Christine vividly describes a range of family activities centred around literature. The children memorized and recited poems and hymn verses, and they rehearsed seasonal hymns for Christmas and Easter.[39] The parents would often read aloud or tell stories for the children’s enjoyment; the mother made up her own stories, and the father introduced some of the great classics at the dinner table:

The time of the day when my father read to us from Peder Paars, one of Holberg’s Comedies, or from The Odyssey, was usually at dinner. He finished eating before the rest of us. After he finished his first course, he took the book and read until the main course was served, most often even some time after dinner.[40]

Despite their relatively limited means, the family did not approach books with a particular solemnity and used them for purposes other than just reading. Christine’s brother, Hans, was allowed to colour the engravings in his copy of Buffon’s Natural History, and Christine also describes how the volumes by Schiller were particularly wellsuited to serve as building blocks for a homemade stage for a shadow play. In order to create a new picture book together, Christine and her siblings made their own illustrations and cut out pictures from old broad sheets and books.[41] These examples show how children transformed and created diverse media to fit their own needs and tastes.

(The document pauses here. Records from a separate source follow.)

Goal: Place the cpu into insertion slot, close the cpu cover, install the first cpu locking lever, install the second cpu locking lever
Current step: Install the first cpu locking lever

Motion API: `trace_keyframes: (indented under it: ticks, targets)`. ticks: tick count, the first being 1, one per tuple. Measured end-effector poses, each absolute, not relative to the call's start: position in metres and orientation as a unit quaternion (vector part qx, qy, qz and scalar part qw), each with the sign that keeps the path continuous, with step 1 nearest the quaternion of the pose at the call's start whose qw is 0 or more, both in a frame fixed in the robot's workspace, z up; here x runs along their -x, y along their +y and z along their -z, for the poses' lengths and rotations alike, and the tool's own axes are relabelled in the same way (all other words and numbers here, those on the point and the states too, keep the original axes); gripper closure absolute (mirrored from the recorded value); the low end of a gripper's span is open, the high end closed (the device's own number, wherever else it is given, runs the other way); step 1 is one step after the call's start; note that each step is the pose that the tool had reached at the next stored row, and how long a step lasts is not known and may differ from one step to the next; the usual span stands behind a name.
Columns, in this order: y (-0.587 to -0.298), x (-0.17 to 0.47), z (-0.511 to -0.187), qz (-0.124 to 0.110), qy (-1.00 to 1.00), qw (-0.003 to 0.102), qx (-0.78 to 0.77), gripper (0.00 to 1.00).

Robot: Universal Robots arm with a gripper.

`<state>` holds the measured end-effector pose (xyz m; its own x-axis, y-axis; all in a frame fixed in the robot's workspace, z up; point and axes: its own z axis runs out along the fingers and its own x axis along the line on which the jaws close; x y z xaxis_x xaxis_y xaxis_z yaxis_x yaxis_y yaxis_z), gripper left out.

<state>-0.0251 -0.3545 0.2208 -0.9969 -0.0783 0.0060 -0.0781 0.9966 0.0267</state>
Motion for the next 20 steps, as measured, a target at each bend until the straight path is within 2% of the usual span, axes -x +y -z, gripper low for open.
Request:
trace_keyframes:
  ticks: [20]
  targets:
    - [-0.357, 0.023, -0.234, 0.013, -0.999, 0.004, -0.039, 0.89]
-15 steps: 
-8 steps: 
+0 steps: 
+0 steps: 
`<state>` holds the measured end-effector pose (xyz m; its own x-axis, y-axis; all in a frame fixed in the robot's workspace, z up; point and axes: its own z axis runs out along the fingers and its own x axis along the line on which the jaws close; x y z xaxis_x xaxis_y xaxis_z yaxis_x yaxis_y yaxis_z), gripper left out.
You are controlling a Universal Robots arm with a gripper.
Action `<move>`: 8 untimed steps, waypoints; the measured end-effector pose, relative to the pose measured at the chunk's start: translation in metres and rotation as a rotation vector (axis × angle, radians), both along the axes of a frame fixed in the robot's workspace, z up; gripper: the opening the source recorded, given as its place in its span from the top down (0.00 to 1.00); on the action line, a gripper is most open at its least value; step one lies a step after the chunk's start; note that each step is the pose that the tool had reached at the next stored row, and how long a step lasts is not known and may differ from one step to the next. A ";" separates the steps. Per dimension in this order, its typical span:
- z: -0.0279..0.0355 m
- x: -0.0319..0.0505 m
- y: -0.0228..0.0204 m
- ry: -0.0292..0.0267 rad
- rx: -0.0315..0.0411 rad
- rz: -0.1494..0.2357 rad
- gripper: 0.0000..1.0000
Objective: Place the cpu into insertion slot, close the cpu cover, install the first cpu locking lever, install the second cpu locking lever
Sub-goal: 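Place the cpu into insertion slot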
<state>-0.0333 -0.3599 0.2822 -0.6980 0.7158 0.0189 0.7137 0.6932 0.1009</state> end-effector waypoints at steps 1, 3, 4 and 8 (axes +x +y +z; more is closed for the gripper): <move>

Christine Daugaard’s media repertoire included both traditional children’s books and titles that would be perceived as adult literature. Nevertheless, her parents were usually rather careful in their selection of reading material for her. Some books and texts were acquired for entertainment and others for educative purposes. Christine recalls that her parents once tracked down a transcript of a specific poem by Adam Oehlenschläger because they thought it would be suitable and entertaining for their children. However, according to Christine, the handwritten format distracted from the actual reading experience. When reading aloud, her parents would also leave out inappropriate passages or express their disapproval of the offensive behavior of villainous characters, such as Odysseus’s slaughtering of both men and women on his return to Ithaca.[42]

Evidently, Christine Daugaard’s parents were very active in selecting and curating good and appropriate media for their children and these interactions affirm their attentiveness to the children’s education. Daugaard describes a family setting in which oral, visual, and written texts and narratives were shared among all members of the family and played an important role in daily social life across the generations.

In Benedicte Arnesen‑Kall’s home in the Danish capital of Copenhagen, the approach to children’s reading was rather different. Despite the academic environment, Benedicte does not recall any attempt to teach her to read in her early childhood. On the contrary, she describes how she would sneak into the forbidden territory of her father’s study to examine the folios on the shelves. The different shapes and looks of the volumes inspired her to fantasize about the stories they might contain: “I thus imagined, with the capability of my childish mind, their stories, and gradually I assigned a certain content to each of the books on the bottom shelf of the bookcase.”[43]

Benedicte also recalls her parents’ storytelling. Her father told her about Greek mythology and Icelandic sagas, though he was too distracted by his work to consider whether these stories were suitable for young girls. Likewise, she remembers, in detail, a particular situation when her sister was ill and her mother read aloud to both sisters at the bedside.[44]

Benedicte learned to read with guidance from her nanny, Dorthe, at the age of seven.[45] As an adult, she considered this unreasonably late, and in her memoirs she explains her parents’ negligence on this matter as partly due to her ability to entertain herself and partly due to her father’s preoccupation with his studies.[46] In any case, after learning to read, Benedicte quickly developed an unquenchable thirst for books. She describes her initial years as a reader as blissful. Her parents did not monitor her reading and she would consume any text with an open heart. She recounts going into her father’s study, climbing one of the chairs and hitting the books on the top shelf with a stick until one of them fell down. “It wasn’t a question of selection—whatever fell down … I would seize and carry away, tiptoeing to the little wooden bench in the nursery where I would scroll though and devour one book after another.”[47] Among these books were works by the acknowledged Danish writers Oehlenschläger, Baggesen, and Holberg and a Danish translation of Don Quixote. Benedicte read them all, skipping the passages she did not like or understand and returning to her favourite sections again and again.[48]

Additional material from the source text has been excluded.